[
https://issues.apache.org/jira/browse/MAPREDUCE-4815?page=com.atlassian.jira.plugin.system.issuetabpanels:comment-tabpanel&focusedCommentId=13504319#comment-13504319
]
Vinod Kumar Vavilapalli commented on MAPREDUCE-4815:
----------------------------------------------------
The original code to do merging of directories was done with recovery in mind,
but overlooked the performance implications.
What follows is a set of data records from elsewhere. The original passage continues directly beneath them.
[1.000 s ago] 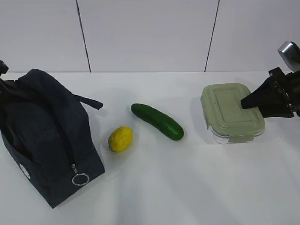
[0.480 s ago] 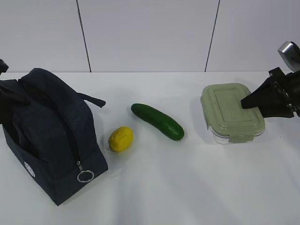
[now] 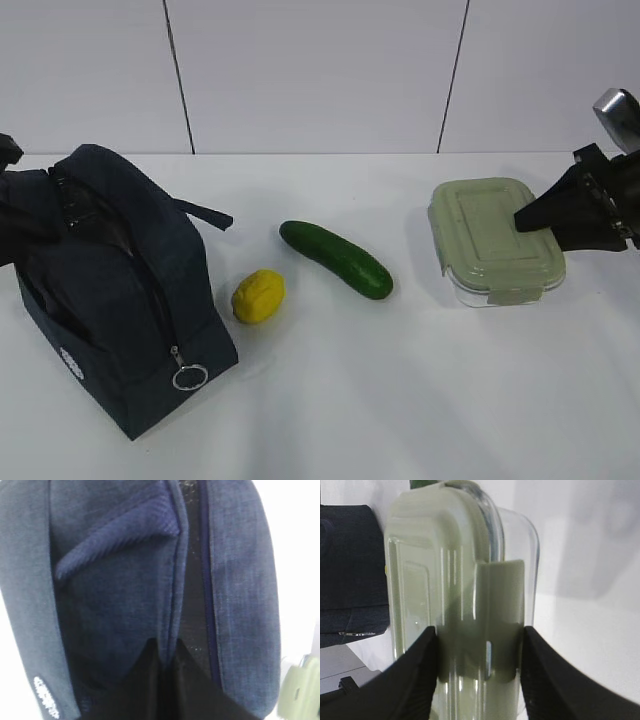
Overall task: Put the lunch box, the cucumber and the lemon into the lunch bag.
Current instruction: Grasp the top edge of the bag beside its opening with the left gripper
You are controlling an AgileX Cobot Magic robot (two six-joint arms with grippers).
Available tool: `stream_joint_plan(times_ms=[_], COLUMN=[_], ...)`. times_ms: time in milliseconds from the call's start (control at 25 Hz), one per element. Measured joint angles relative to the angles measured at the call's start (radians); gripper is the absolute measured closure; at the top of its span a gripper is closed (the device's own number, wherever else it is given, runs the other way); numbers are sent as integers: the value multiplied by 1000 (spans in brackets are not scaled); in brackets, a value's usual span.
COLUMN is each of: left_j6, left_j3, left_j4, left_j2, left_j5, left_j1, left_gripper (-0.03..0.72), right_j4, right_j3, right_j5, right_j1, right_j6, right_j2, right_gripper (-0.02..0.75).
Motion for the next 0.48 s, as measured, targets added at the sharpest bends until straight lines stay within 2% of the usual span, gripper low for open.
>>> stream_joint_plan(times_ms=[120, 480], left_j6=[0, 0], left_j3=[-2, -4], left_j4=[42, 109], left_j2=[0, 0], left_j5=[26, 71], left_j1=[0, 0], left_gripper=[692, 694], right_j4=[0, -1], right_j3=[0, 0], right_j5=[0, 0], right_j1=[0, 2], right_j6=[4, 45], right_j2=[0, -52], right_gripper=[374, 374])
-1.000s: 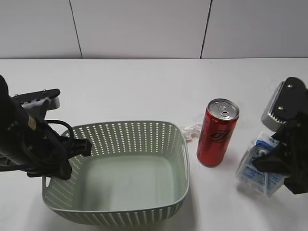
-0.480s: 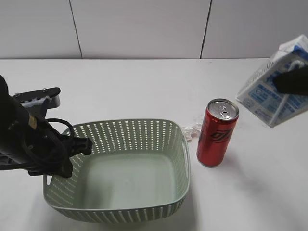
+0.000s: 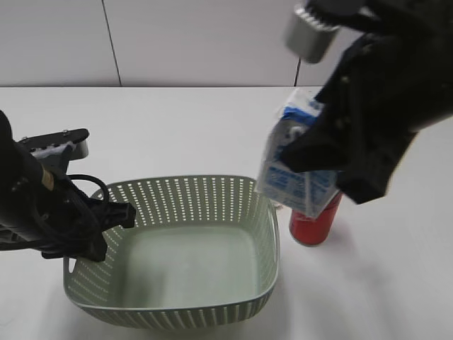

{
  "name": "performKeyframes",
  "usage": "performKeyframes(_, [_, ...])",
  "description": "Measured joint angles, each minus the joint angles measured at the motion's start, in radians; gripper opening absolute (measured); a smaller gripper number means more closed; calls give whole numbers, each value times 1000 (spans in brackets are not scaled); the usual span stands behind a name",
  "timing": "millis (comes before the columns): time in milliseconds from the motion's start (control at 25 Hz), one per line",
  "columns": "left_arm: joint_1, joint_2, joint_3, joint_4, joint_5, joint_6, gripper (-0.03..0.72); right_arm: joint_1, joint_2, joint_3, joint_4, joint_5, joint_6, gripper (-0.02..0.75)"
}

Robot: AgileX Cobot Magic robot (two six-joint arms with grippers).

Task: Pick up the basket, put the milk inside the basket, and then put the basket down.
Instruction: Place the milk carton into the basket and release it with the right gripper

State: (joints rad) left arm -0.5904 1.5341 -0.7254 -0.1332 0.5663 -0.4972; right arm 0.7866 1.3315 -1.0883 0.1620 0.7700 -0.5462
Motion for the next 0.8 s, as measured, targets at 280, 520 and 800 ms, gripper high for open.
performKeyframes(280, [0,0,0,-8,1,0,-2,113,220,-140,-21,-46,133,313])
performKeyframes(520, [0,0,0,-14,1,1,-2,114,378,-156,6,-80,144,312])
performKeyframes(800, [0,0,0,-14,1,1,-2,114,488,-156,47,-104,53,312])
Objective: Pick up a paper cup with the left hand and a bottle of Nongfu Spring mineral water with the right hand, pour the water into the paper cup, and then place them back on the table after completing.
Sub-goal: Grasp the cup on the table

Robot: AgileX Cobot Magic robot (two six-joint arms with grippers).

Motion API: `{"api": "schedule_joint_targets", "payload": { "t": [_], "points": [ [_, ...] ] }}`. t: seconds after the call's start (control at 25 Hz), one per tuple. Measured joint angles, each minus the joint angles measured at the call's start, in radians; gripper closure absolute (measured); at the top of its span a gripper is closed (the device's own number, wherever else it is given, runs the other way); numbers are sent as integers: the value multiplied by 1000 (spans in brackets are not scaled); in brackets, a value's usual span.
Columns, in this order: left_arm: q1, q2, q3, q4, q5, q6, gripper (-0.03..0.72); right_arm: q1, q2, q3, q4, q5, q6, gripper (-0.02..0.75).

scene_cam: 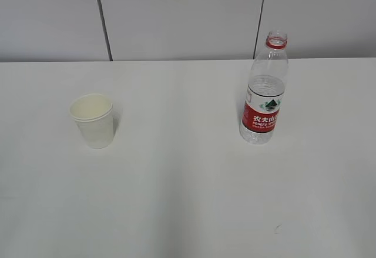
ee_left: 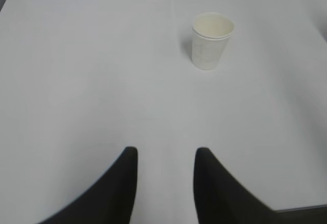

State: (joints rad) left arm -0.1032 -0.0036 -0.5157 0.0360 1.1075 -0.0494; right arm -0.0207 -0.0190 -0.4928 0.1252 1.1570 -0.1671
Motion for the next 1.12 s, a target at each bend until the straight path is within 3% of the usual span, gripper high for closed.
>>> {"api": "schedule_joint_targets", "payload": {
  "t": [1.12],
  "points": [
    [0,0,0,0,0,0,448,0,0,0,0,0,0,150]
  ]
}}
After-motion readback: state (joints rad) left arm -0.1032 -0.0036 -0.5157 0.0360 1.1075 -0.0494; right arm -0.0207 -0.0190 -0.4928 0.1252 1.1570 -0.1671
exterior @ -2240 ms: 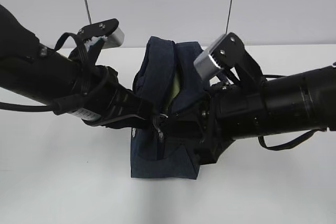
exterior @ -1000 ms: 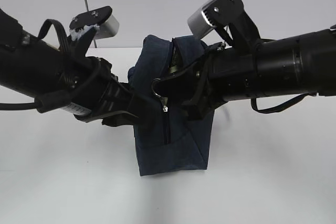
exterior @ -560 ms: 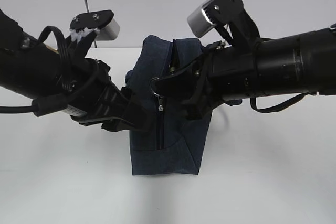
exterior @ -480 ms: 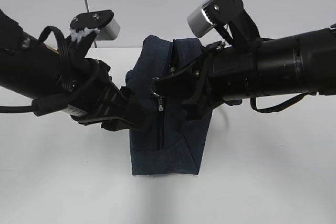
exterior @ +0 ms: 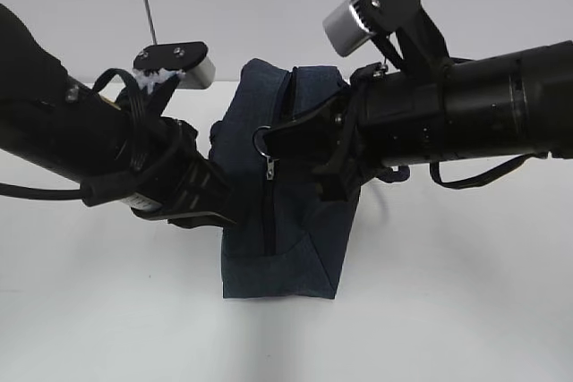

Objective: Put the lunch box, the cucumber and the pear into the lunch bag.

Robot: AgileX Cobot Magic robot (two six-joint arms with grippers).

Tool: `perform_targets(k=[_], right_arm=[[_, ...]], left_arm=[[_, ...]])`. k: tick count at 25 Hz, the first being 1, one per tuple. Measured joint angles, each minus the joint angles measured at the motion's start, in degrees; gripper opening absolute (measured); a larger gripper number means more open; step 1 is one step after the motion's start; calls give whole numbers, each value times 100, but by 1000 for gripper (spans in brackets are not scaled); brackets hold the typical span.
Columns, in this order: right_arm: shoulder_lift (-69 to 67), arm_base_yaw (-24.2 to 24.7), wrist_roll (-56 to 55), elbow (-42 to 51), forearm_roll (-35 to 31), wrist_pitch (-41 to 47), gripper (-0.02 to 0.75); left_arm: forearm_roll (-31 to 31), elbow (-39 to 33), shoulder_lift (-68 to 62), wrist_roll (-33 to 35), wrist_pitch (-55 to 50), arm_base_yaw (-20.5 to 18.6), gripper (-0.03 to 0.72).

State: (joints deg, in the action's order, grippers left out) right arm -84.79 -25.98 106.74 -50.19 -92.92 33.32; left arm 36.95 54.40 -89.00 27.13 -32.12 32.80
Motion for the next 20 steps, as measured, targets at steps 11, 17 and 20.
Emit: perform_targets(k=[11, 17, 20], right_arm=[[13, 0, 189, -87, -146, -417, 0], [13, -4, 248, -281, -158, -540, 0], [2, -4, 253, -384, -129, -558, 0]], left_arm=[[-221, 0, 0, 0, -226, 0, 6], [-256, 11, 0, 0, -377, 0, 5], [-360, 28, 5, 0, -453, 0, 5]])
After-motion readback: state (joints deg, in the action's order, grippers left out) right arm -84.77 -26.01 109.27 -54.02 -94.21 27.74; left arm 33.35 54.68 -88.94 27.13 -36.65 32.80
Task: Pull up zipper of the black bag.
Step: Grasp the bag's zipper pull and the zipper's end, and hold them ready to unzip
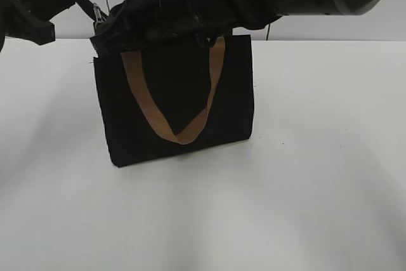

Here's a concrete proposal:
Assuming output directory is $parentDir/$outputDir
- On job submission, OutputFormat.checkOutputSpecs() will verify that
$outputDir doesn't already exist.
- OutputCommitter initialization(constructor) will create $outputDir if it
doesn't exist
- setupJob() will create
{noformat}$parentDir/_tempJobOutput_$applicationAttemptID/{noformat} and
{noformat}$parentDir/_tempJobOutput_$applicationAttemptID_tempTaskOutputs/{noformat}
- setupTask() or on-demand file creation by task will create
{noformat}$parentDir/_tempJobOutput_$applicationAttemptID_tempTaskOutputs/$taskAttemptID{noformat}
- commitTask() will move
{noformat}$parentDir/_tempJobOutput_$applicationAttemptID_tempTaskOutputs/$taskAttemptID{noformat}
to
{noformat}$parentDir/_tempJobOutput_$applicationAttemptID/$taskAttemptID{noformat}
- commitJob() will move
{noformat}$parentDir/_tempJobOutput_$applicationAttemptID/{noformat} to
{{$outputDir}}
- recoverJob() also will move
{noformat}$parentDir/_tempJobOutput_$applicationAttemptID{noformat} to
{noformat}$parentDir/_tempJobOutput_$recoveringApplicationAttemptID{noformat}
So, in sum per application-attempt, two top-level directories. No more per-task
file-moves, everything is a atomic rename.
Thoughts?
> FileOutputCommitter.commitJob can be very slow for jobs with many output files
> ------------------------------------------------------------------------------
>
> Key: MAPREDUCE-4815
> URL: https://issues.apache.org/jira/browse/MAPREDUCE-4815
> Project: Hadoop Map/Reduce
> Issue Type: Bug
> Components: mrv2
> Affects Versions: 0.23.3, 2.0.1-alpha
> Reporter: Jason Lowe
> Assignee: Bikas Saha
>
> If a job generates many files to commit then the commitJob method call at the
> end of the job can take minutes. This is a performance regression from 1.x,
> as 1.x had the tasks commit directly to the final output directory as they
> were completing and commitJob had very little to do. The commit work was
> processed in parallel and overlapped the processing of outstanding tasks. In
> 0.23/2.x, the commit is single-threaded and waits until all tasks have
> completed before commencing.
--
This message is automatically generated by JIRA.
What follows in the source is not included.